TASK - Total the lines of the listing below that hold the word "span". Output nothing except that number.

——————————

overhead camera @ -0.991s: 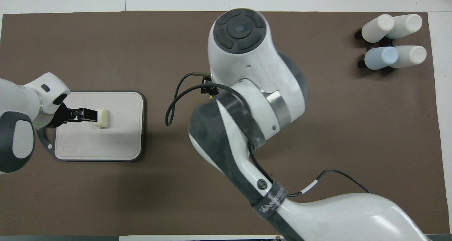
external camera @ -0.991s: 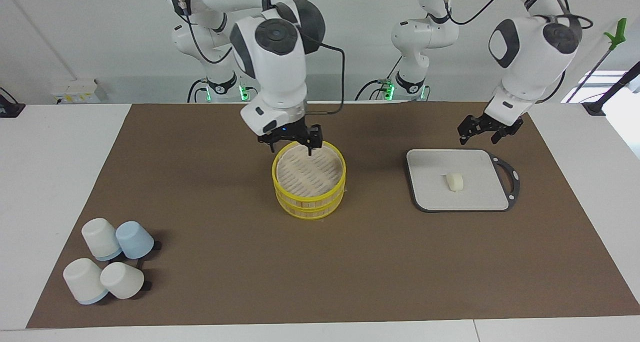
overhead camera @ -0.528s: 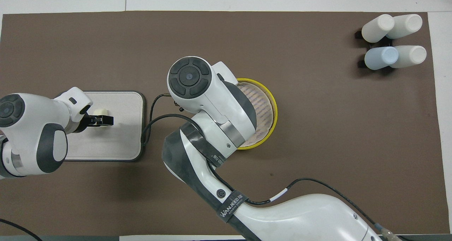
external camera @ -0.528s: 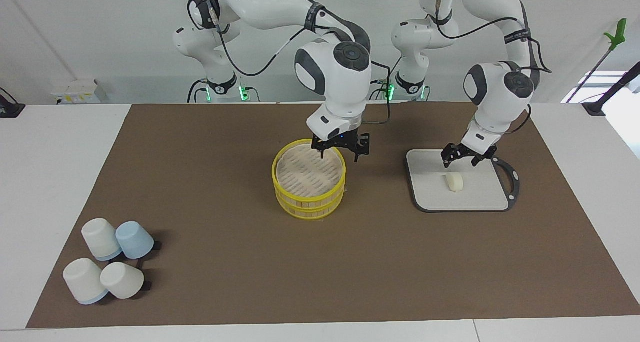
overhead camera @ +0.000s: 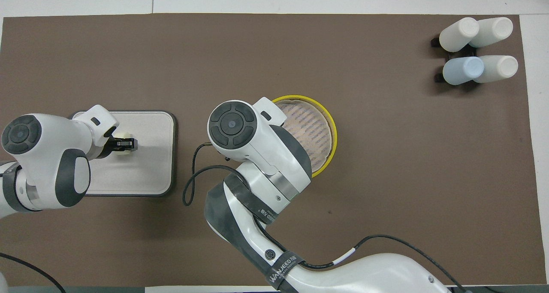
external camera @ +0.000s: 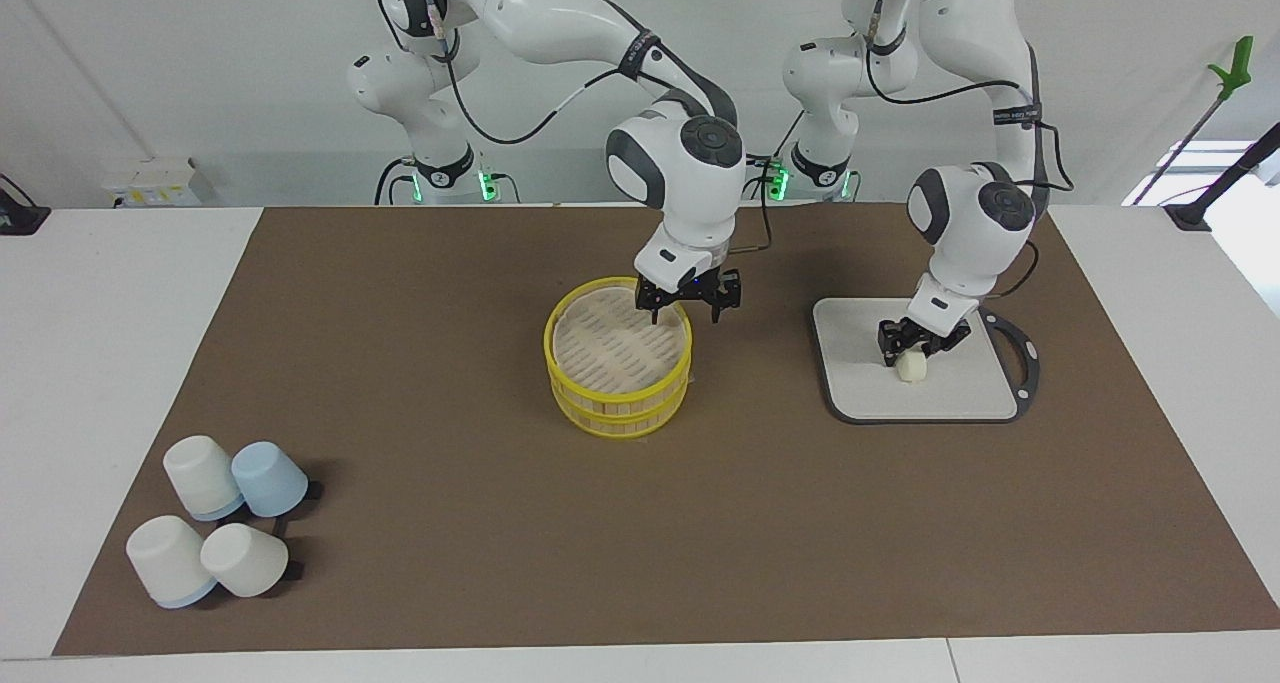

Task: Place bun in steamer
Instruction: 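Grasp the steamer lid with the right gripper while the left gripper grasps the bun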

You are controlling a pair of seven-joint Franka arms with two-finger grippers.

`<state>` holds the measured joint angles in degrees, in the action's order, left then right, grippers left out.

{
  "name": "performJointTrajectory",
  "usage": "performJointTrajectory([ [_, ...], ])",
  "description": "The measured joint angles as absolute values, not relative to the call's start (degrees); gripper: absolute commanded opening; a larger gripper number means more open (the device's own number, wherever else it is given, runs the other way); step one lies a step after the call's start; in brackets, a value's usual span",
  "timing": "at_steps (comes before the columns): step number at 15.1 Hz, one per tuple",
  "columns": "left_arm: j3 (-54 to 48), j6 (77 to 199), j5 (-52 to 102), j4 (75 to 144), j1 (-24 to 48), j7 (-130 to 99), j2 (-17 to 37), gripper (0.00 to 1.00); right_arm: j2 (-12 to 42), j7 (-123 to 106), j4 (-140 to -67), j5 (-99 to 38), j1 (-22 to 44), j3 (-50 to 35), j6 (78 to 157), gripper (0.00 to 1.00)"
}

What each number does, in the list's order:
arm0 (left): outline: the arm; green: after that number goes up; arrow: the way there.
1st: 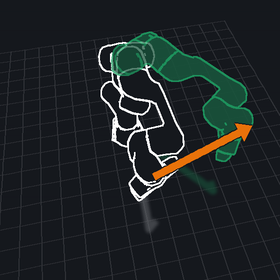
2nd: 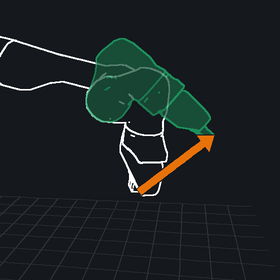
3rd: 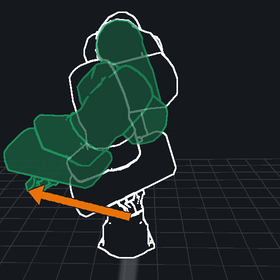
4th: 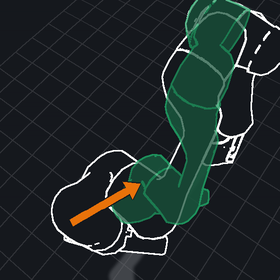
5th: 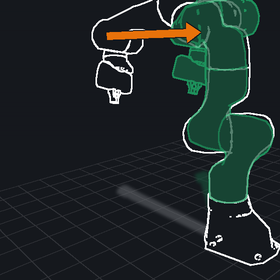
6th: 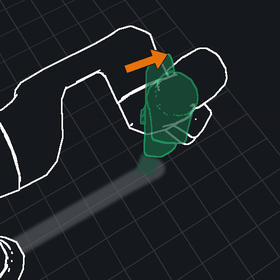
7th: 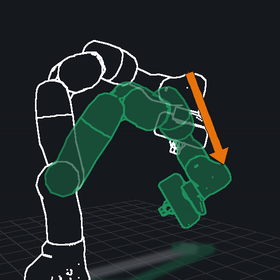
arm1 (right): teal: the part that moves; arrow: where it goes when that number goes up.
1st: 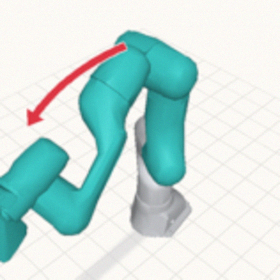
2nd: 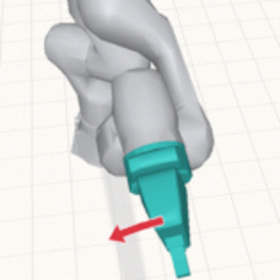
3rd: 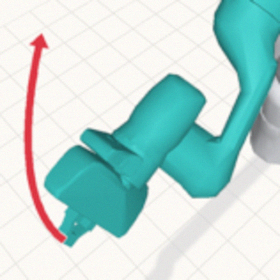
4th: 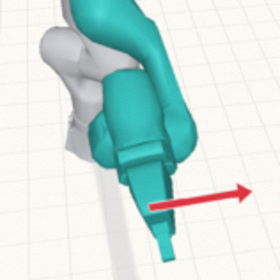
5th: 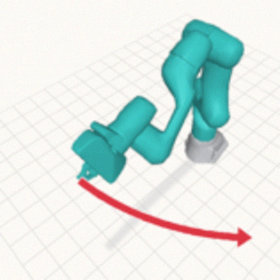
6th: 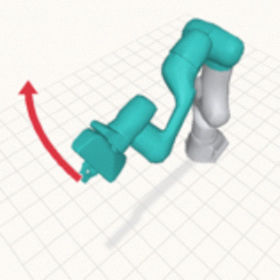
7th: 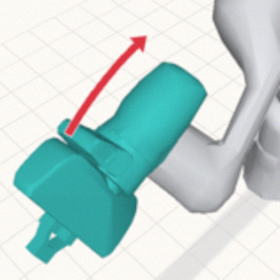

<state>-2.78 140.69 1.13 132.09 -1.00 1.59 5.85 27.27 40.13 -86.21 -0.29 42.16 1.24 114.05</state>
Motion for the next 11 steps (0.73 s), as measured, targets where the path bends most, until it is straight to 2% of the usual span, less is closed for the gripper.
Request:
performJointTrajectory([
  [2, -2.8, 140.6, 1.1, 131.9, -1.0, 1.6, 5.9, 0.51, 26.7, 39.7, -89.2, -0.3, 42.2, 1.3, 118.2, 0.8],
  [6, -2.8, 135.8, 1.1, 127.9, -1.0, 1.6, 5.9, 0.5, 26.1, 39.0, -91.3, -0.3, 42.1, 1.3, 120.3, 0.5],
  [8, -2.8, 132.5, 1.1, 125.2, -1.0, 1.6, 5.9, 0.52, 25.7, 38.5, -91.7, -0.3, 42.1, 1.3, 120.3, 0.47],
  [10, -2.8, 132.1, 1.1, 124.8, -1.0, 1.6, 6.0, 0.62, 25.5, 38.5, -91.8, -0.3, 42.1, 1.3, 120.3, 0.46],
  [11, -2.8, 132.8, 1.1, 125.3, -1.0, 1.6, 6.0, 0.62, 25.4, 38.5, -91.9, -0.3, 42.1, 1.3, 120.3, 0.45],
])
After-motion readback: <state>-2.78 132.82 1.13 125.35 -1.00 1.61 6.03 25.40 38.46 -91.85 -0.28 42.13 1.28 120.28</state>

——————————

TASK ANSWER - 2